* **Activity**:
Beginning at the line containing "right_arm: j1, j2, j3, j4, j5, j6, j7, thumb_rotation" in the material below and ending at the line containing "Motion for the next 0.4", return each line exactly and add nothing.
[Opening Source information section]
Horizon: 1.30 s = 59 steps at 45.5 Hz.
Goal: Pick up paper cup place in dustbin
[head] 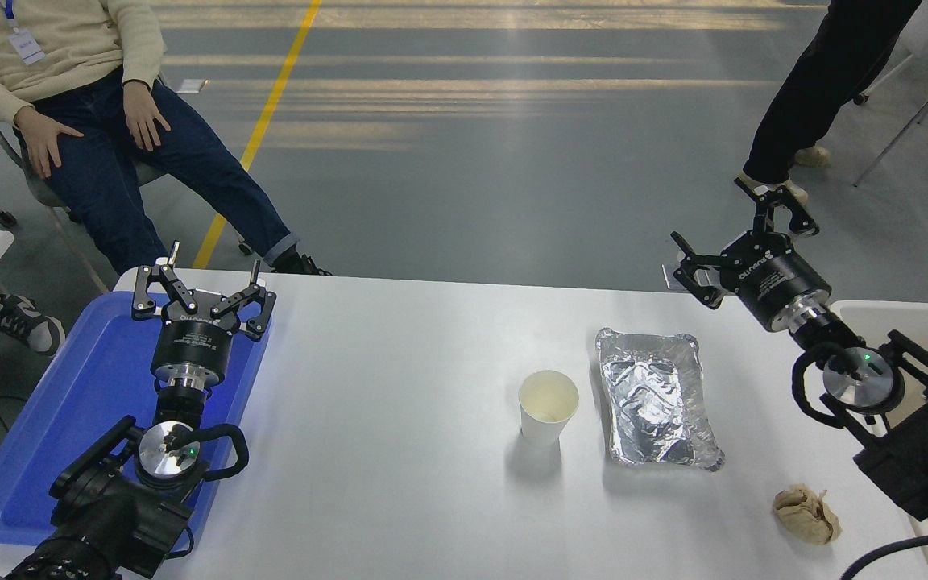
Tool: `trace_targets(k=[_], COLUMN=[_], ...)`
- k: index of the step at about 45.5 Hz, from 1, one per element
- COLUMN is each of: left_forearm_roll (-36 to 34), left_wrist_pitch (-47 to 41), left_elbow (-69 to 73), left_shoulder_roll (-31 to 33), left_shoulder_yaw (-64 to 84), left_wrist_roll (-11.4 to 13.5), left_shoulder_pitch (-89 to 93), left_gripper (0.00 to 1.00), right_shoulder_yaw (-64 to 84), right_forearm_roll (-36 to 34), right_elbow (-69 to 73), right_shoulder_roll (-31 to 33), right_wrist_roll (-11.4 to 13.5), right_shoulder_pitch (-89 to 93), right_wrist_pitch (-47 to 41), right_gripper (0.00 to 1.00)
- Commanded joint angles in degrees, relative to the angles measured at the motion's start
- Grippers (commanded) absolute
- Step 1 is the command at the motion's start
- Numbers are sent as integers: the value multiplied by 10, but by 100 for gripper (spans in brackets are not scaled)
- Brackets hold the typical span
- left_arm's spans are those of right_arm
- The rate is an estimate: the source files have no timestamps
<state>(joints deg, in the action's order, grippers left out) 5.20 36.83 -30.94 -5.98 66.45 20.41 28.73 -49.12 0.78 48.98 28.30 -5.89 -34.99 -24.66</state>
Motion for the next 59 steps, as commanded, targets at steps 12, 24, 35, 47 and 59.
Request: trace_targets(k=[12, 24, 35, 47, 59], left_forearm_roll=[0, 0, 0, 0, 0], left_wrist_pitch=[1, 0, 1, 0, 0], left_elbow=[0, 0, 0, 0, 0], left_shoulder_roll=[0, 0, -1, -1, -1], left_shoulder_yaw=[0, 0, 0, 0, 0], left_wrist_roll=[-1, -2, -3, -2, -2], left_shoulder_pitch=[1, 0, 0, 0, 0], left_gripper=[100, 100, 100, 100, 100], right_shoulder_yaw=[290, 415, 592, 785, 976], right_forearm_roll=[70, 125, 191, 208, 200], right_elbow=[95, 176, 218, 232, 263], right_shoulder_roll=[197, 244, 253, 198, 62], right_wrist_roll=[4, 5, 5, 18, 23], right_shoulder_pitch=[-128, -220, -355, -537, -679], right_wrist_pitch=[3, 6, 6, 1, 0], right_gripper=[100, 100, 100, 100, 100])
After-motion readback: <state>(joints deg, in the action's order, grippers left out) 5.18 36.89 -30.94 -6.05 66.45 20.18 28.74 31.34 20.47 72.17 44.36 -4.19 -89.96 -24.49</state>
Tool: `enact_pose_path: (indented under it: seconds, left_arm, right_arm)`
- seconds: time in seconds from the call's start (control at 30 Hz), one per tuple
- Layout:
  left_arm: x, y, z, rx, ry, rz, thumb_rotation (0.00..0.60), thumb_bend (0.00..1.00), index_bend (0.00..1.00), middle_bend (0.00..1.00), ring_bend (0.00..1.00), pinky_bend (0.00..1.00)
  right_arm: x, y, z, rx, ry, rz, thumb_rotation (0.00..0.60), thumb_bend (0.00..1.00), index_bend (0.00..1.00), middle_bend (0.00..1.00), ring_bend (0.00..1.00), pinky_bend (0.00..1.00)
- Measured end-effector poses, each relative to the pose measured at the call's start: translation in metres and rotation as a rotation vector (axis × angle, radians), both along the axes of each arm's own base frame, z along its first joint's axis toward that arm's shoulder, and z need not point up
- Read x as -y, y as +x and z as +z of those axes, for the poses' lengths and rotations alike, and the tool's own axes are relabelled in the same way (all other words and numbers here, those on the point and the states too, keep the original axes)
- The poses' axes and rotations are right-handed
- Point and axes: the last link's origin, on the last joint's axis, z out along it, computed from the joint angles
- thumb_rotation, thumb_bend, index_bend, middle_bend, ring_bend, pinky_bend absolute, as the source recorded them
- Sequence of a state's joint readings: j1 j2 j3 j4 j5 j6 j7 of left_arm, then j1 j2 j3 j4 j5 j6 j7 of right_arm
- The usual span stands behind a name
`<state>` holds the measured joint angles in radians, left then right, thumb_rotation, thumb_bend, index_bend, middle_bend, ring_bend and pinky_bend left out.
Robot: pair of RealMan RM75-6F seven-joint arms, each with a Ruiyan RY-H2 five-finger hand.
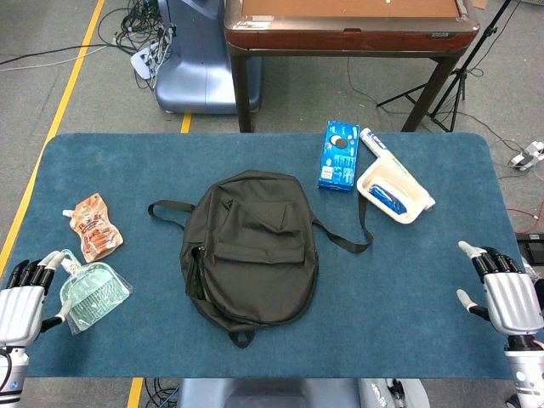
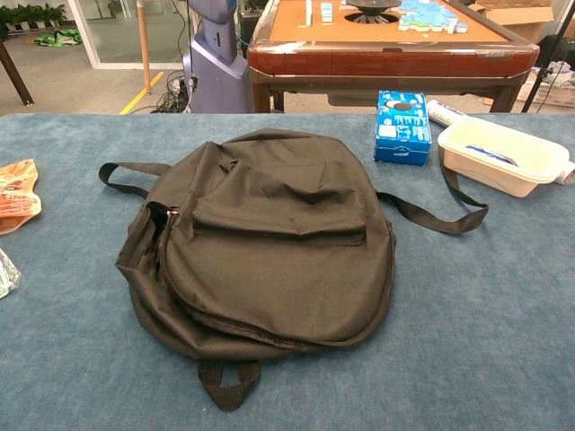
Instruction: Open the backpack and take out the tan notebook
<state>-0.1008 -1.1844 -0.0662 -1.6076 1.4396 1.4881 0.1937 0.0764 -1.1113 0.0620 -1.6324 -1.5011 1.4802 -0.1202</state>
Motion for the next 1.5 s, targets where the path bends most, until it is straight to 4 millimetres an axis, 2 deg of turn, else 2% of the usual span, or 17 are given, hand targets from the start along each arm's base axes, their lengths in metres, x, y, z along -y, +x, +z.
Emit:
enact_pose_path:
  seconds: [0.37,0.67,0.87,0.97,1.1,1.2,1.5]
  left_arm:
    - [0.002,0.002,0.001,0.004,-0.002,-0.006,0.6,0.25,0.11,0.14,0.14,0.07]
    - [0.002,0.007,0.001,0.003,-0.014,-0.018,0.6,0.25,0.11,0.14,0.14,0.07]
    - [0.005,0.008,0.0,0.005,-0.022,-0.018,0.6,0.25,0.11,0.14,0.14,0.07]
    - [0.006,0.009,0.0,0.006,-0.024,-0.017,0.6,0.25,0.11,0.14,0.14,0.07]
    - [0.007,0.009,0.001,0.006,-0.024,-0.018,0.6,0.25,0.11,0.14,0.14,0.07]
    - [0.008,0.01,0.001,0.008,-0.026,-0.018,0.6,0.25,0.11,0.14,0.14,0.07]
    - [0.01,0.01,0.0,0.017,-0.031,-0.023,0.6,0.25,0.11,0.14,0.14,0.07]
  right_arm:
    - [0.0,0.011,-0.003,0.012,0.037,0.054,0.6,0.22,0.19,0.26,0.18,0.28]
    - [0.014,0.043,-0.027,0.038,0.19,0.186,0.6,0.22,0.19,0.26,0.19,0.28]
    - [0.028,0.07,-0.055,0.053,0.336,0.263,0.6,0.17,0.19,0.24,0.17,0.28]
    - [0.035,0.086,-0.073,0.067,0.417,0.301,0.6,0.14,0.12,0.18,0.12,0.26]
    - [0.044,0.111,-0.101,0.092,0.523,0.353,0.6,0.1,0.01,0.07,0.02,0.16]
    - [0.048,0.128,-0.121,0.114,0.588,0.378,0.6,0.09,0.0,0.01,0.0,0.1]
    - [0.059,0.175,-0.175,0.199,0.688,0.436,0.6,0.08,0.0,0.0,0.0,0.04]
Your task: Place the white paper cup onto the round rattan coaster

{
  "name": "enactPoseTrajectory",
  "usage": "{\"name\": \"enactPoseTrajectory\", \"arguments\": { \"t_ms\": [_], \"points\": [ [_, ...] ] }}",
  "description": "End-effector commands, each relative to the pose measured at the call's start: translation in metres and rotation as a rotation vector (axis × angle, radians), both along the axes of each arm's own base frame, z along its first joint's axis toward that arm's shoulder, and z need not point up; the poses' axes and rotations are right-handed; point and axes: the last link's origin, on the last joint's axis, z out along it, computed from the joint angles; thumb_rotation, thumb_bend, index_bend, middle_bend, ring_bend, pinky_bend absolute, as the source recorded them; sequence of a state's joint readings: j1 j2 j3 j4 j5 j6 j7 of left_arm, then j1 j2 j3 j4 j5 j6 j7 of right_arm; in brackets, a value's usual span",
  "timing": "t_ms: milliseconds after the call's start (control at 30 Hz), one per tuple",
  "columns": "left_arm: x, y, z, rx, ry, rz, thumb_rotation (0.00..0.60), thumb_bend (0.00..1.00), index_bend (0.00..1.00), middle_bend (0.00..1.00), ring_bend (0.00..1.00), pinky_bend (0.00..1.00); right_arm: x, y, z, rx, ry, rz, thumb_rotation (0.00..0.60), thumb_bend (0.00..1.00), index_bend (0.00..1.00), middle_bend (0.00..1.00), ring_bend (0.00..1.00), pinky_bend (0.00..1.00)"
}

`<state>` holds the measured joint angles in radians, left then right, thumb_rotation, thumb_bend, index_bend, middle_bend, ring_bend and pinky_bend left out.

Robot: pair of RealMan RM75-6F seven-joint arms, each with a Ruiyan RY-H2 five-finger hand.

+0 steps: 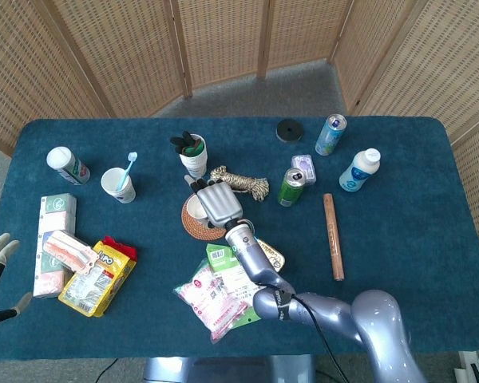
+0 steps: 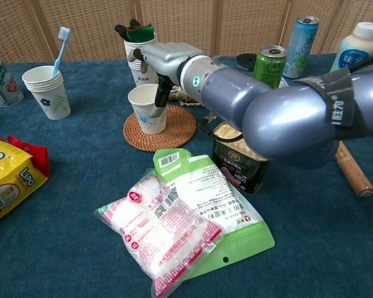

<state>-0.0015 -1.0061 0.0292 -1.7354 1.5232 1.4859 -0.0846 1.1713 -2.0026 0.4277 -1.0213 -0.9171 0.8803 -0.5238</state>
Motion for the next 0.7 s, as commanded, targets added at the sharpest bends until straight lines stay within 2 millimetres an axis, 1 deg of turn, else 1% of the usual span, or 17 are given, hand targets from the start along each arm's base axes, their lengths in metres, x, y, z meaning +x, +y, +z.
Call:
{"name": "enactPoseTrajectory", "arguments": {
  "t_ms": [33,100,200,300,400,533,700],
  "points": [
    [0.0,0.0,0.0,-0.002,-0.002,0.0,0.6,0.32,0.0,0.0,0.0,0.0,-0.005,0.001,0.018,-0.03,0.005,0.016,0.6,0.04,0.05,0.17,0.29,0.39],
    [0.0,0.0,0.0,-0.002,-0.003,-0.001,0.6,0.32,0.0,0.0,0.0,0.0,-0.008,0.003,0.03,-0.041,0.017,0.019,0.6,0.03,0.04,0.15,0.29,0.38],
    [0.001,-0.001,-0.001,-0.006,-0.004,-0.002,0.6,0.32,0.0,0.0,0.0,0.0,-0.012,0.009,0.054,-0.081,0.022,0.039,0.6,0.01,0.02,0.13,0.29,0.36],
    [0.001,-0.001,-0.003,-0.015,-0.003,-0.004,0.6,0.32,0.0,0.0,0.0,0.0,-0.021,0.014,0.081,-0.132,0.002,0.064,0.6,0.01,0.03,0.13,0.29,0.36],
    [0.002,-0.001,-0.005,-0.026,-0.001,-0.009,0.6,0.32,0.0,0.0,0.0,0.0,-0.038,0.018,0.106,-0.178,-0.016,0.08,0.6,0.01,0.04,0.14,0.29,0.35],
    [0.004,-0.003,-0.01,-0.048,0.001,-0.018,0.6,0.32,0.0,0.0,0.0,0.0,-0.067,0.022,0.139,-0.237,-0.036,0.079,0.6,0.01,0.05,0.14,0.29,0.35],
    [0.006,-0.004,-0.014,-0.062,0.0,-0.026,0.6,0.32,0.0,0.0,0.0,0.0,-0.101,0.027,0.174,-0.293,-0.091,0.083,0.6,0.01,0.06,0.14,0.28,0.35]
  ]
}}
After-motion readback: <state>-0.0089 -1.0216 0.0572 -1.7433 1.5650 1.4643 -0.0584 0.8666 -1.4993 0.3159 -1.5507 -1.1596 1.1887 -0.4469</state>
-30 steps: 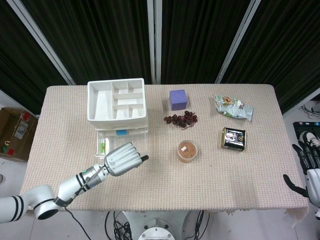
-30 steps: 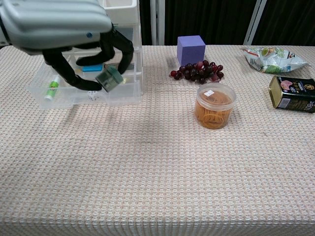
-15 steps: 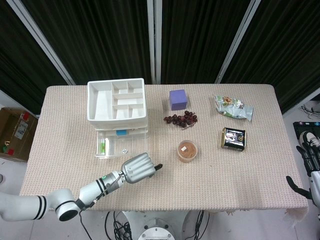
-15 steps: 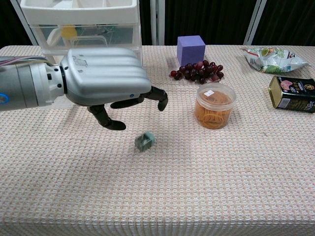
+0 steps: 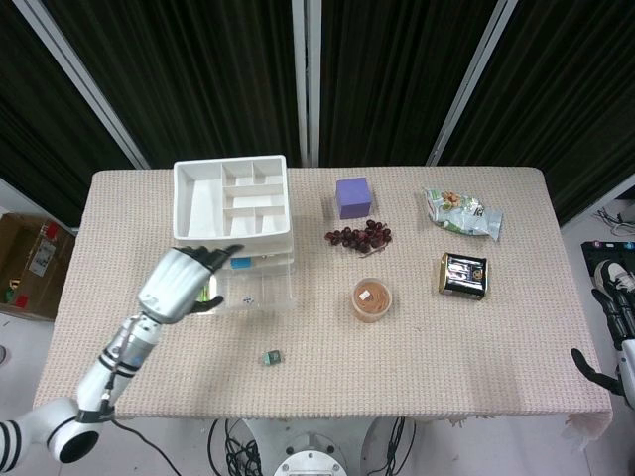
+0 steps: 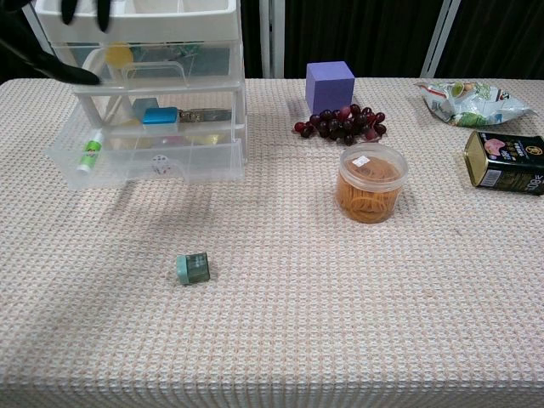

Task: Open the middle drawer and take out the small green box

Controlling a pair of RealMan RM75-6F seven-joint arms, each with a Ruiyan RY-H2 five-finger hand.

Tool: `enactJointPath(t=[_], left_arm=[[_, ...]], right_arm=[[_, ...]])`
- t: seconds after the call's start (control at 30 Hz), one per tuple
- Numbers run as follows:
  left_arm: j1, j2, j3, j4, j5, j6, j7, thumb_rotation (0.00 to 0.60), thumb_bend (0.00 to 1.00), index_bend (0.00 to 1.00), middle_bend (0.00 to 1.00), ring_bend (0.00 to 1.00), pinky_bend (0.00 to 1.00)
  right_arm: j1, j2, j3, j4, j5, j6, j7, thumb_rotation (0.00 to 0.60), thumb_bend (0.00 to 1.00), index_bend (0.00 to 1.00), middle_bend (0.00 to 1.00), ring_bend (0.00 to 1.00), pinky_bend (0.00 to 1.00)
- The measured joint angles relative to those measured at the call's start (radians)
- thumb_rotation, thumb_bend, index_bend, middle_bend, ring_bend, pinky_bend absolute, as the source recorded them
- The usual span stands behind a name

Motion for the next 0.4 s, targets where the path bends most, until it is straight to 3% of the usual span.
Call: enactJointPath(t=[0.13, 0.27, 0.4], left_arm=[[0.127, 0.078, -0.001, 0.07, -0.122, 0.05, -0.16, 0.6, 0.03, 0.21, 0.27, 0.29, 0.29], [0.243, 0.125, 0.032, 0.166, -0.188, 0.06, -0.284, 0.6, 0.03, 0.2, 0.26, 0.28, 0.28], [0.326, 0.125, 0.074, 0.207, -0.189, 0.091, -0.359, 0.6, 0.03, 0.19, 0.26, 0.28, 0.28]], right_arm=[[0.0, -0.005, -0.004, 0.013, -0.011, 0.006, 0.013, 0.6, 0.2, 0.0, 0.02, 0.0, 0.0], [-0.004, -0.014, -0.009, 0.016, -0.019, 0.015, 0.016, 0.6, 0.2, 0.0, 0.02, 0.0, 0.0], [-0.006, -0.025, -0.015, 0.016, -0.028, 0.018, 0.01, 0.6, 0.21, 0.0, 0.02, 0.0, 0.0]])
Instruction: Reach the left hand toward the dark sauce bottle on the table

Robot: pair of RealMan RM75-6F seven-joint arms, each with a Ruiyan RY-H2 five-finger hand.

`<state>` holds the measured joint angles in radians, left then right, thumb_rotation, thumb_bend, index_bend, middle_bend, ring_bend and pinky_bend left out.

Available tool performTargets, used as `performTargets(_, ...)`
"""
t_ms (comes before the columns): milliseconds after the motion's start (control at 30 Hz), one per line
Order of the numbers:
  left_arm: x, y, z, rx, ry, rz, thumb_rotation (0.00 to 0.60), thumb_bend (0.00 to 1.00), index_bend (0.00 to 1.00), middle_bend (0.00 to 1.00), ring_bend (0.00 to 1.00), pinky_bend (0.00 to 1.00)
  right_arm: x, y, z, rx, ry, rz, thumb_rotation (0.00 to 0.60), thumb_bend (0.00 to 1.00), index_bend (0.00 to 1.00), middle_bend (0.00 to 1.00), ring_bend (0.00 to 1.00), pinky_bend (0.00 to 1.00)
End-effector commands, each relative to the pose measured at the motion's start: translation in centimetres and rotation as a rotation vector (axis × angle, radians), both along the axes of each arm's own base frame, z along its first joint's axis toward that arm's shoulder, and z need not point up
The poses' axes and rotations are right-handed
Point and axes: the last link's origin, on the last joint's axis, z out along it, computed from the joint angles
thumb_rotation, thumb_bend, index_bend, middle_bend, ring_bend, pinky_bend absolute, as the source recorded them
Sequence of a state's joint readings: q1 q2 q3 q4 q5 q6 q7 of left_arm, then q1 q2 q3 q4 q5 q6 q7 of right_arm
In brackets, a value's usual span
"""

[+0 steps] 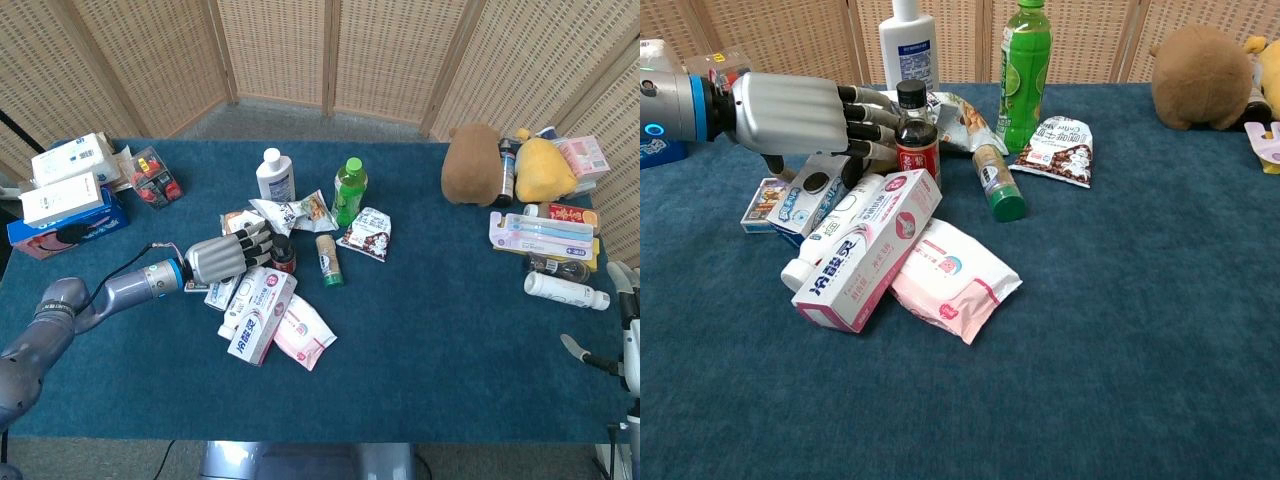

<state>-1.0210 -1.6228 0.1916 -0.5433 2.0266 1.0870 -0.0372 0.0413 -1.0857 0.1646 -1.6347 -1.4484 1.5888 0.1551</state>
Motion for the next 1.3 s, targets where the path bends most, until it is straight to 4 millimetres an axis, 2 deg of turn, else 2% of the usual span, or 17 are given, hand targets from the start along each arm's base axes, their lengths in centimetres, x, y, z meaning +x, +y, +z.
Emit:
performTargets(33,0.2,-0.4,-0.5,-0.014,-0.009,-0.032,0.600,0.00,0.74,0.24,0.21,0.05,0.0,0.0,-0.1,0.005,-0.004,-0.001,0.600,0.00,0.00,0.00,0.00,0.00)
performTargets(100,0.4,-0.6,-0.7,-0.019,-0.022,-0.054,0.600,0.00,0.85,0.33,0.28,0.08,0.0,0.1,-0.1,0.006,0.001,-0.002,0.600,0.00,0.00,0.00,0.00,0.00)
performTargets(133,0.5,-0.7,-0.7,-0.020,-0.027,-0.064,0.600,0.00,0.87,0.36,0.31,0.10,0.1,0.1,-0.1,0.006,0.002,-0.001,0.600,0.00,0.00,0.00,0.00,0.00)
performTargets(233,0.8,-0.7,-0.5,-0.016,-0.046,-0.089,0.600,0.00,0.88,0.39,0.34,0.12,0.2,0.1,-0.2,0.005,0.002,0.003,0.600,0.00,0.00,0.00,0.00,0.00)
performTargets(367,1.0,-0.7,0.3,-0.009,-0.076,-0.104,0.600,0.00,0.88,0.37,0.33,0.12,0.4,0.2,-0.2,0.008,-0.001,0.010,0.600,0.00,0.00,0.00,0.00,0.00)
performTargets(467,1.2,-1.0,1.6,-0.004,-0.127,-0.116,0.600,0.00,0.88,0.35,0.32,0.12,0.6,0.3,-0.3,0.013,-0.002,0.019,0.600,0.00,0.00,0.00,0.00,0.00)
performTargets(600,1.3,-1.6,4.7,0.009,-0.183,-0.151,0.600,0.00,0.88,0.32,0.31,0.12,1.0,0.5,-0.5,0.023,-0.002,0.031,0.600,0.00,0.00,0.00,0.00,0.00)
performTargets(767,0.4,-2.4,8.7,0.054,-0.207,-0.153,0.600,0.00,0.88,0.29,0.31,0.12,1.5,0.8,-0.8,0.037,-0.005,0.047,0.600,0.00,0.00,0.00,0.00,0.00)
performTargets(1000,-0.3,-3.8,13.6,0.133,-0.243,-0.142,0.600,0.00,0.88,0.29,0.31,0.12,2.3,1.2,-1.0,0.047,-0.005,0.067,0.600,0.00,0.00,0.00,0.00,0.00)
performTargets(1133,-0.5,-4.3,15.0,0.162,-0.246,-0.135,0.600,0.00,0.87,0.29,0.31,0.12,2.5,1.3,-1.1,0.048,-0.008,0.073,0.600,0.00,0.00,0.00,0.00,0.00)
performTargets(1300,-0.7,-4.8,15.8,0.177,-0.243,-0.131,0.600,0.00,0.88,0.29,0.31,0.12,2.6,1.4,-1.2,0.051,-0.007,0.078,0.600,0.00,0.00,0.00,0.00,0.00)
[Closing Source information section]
* **Response**:
  right_arm: j1, j2, j3, j4, j5, j6, j7, thumb_rotation (0.00 to 0.60), thumb_bend (0.00 to 1.00), index_bend (0.00 to 1.00), middle_bend (0.00 to 1.00), ring_bend (0.00 to 1.00), pinky_bend (0.00 to 1.00)
- The measured joint angles relative to those measured at the call's start (radians)
- thumb_rotation, thumb_bend, index_bend, middle_bend, ring_bend, pinky_bend absolute, as the source recorded them
- The usual span stands behind a name

Motion for the next 0.4 s, targets where the path bends most, until it is straight to 3% of the usual span.

Here the answer is complete.